Le poème est écrit en l’honneur d’un ami d’enfance, Sall, autour de quelques souvenirs communs : la traversée d’une région asséchée (le Dyêri, la brousse sèche), et la rencontre d’une danseuse, Khasonkée, à laquelle on ne semble pas avoir cédé (v.11). Mais ces évocations revêtent une dimension symbolique ; entre autres, celle d’une marche pénible, semée d’ " embûches " (v.7) vers un nouveau royaume aux " portes de bronze " (v.19), une Terre promise aux " ruisseaux de lait ", analogues à ceux de la terre de Chanaan dans la tradition biblique (v.22) .
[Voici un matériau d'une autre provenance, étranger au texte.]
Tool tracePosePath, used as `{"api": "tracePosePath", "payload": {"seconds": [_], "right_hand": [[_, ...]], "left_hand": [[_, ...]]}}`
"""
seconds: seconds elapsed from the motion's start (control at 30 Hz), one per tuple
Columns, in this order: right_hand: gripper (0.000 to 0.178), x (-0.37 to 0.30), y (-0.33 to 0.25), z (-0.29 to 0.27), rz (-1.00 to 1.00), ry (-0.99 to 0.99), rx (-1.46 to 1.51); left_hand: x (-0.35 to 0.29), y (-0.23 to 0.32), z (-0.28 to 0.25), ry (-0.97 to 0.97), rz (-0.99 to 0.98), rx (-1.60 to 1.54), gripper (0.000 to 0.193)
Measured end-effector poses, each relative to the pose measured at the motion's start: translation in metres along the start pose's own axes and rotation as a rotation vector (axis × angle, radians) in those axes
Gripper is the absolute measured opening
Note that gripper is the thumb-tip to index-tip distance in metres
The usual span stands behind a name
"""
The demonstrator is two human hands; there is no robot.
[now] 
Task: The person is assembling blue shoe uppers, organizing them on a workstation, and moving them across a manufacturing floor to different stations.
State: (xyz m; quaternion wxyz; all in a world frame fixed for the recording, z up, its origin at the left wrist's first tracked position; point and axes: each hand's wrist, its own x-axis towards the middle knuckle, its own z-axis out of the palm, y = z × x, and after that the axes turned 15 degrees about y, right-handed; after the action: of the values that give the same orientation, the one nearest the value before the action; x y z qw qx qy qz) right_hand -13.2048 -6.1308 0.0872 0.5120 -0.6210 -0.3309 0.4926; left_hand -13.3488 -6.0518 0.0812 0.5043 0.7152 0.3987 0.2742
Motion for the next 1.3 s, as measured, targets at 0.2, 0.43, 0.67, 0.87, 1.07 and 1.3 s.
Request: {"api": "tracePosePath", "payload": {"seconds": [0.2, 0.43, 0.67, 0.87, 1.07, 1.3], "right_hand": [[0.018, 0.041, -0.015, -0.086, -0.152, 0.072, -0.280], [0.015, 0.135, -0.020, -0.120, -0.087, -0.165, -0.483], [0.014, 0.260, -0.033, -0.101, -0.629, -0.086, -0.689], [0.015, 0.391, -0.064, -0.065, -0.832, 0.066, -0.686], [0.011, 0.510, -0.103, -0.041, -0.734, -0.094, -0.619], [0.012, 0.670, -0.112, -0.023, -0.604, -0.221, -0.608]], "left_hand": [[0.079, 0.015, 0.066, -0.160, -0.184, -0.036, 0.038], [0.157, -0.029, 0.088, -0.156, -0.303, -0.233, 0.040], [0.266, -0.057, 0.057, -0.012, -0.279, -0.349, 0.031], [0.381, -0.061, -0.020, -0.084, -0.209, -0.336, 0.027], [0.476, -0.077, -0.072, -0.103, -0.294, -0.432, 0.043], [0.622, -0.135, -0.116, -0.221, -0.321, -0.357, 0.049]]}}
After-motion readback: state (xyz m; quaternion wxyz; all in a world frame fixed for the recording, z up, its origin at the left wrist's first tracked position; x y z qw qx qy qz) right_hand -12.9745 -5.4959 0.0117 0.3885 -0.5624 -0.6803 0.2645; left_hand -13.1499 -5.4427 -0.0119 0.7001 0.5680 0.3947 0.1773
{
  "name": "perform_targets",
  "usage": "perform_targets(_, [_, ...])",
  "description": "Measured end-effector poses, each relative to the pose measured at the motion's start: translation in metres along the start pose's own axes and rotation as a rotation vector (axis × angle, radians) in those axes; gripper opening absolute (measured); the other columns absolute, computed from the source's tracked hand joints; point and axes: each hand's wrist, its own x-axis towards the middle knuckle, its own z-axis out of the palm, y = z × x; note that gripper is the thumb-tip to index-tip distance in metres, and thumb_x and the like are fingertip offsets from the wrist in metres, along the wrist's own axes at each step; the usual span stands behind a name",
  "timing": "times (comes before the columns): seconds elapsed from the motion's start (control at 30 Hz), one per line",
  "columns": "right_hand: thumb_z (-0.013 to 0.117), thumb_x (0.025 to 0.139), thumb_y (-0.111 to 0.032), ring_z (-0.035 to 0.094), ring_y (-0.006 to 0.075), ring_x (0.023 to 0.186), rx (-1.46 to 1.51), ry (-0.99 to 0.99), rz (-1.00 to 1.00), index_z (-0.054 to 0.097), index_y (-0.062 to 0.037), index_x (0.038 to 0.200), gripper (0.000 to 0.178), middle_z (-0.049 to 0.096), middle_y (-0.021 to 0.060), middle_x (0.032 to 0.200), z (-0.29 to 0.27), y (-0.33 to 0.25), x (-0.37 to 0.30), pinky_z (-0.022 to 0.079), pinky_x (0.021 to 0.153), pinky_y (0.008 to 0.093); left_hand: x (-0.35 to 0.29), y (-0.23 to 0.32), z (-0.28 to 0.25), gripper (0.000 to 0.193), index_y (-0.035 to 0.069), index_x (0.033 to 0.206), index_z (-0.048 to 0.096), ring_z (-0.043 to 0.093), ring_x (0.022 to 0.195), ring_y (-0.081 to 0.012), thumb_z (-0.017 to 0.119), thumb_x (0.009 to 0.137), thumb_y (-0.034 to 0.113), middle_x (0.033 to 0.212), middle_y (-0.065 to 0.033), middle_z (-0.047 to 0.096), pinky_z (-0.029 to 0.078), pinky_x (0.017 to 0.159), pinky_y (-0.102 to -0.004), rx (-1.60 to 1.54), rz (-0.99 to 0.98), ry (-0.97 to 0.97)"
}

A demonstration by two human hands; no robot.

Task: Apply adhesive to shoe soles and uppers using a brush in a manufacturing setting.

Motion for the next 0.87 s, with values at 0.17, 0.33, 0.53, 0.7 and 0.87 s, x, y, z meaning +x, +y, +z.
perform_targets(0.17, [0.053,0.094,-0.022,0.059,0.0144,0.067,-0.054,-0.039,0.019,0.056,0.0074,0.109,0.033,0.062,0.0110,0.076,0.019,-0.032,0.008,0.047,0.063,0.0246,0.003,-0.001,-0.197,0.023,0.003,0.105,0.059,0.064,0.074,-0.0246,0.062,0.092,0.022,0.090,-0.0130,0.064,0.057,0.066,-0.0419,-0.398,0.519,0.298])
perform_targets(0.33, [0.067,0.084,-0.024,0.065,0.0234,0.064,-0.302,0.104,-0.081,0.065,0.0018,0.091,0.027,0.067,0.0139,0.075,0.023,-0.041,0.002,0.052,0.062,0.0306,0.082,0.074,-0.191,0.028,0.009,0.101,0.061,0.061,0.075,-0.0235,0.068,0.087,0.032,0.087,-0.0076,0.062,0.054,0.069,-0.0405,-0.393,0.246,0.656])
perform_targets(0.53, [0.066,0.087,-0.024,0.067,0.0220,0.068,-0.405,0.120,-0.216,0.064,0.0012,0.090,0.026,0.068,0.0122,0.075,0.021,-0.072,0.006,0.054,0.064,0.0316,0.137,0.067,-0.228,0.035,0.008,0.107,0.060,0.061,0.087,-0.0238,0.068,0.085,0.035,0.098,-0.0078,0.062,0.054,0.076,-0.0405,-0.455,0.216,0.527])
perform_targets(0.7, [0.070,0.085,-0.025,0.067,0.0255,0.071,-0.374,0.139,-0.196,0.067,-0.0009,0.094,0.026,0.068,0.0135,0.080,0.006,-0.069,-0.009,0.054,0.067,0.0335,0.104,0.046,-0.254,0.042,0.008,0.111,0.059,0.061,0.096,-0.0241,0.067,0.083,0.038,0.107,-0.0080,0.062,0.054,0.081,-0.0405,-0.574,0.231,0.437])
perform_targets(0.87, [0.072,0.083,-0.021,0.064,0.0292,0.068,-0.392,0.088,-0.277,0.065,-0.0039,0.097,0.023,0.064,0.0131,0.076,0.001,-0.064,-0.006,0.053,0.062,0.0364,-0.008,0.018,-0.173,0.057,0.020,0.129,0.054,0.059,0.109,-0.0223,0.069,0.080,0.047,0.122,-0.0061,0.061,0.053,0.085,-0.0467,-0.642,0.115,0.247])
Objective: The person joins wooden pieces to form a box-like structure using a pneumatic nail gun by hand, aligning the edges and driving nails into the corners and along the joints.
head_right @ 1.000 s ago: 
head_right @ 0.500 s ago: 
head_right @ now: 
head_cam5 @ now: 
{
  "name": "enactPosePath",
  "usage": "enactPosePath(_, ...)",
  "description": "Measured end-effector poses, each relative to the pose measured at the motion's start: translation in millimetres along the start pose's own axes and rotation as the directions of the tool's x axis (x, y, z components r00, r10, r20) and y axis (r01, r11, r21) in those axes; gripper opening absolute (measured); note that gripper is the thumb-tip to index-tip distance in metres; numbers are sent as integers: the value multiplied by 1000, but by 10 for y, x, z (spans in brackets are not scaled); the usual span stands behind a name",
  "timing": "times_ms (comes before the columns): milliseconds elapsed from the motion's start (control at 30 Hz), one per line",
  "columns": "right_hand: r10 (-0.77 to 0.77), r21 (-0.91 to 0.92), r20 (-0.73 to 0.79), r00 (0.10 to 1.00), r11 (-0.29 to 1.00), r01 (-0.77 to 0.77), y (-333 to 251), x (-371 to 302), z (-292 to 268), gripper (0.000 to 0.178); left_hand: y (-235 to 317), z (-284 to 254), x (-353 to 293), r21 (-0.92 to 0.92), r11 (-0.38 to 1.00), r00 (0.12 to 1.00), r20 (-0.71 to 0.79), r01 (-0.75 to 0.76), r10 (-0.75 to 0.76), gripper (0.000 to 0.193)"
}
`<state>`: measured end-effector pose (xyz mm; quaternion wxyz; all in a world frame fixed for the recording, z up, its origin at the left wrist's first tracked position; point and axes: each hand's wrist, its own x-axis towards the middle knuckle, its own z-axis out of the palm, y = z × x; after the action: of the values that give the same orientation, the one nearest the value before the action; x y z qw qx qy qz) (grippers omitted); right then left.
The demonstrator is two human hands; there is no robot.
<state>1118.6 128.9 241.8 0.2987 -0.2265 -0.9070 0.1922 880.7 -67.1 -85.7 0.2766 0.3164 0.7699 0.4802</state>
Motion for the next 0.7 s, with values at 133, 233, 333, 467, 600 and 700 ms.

Il s’agit d’un parcours initiatique (" Or nous avons marché tels des blancs initiés "- qui forme un alexandrin- v.15) qui doit permettre, encore une fois, de retrouver le " Royaume d’enfance " (v.23) ; dans " un grand déchirement des apparences ", ce retour restitue " les hommes à leur noblesse, les choses à leur vérité " (v.20).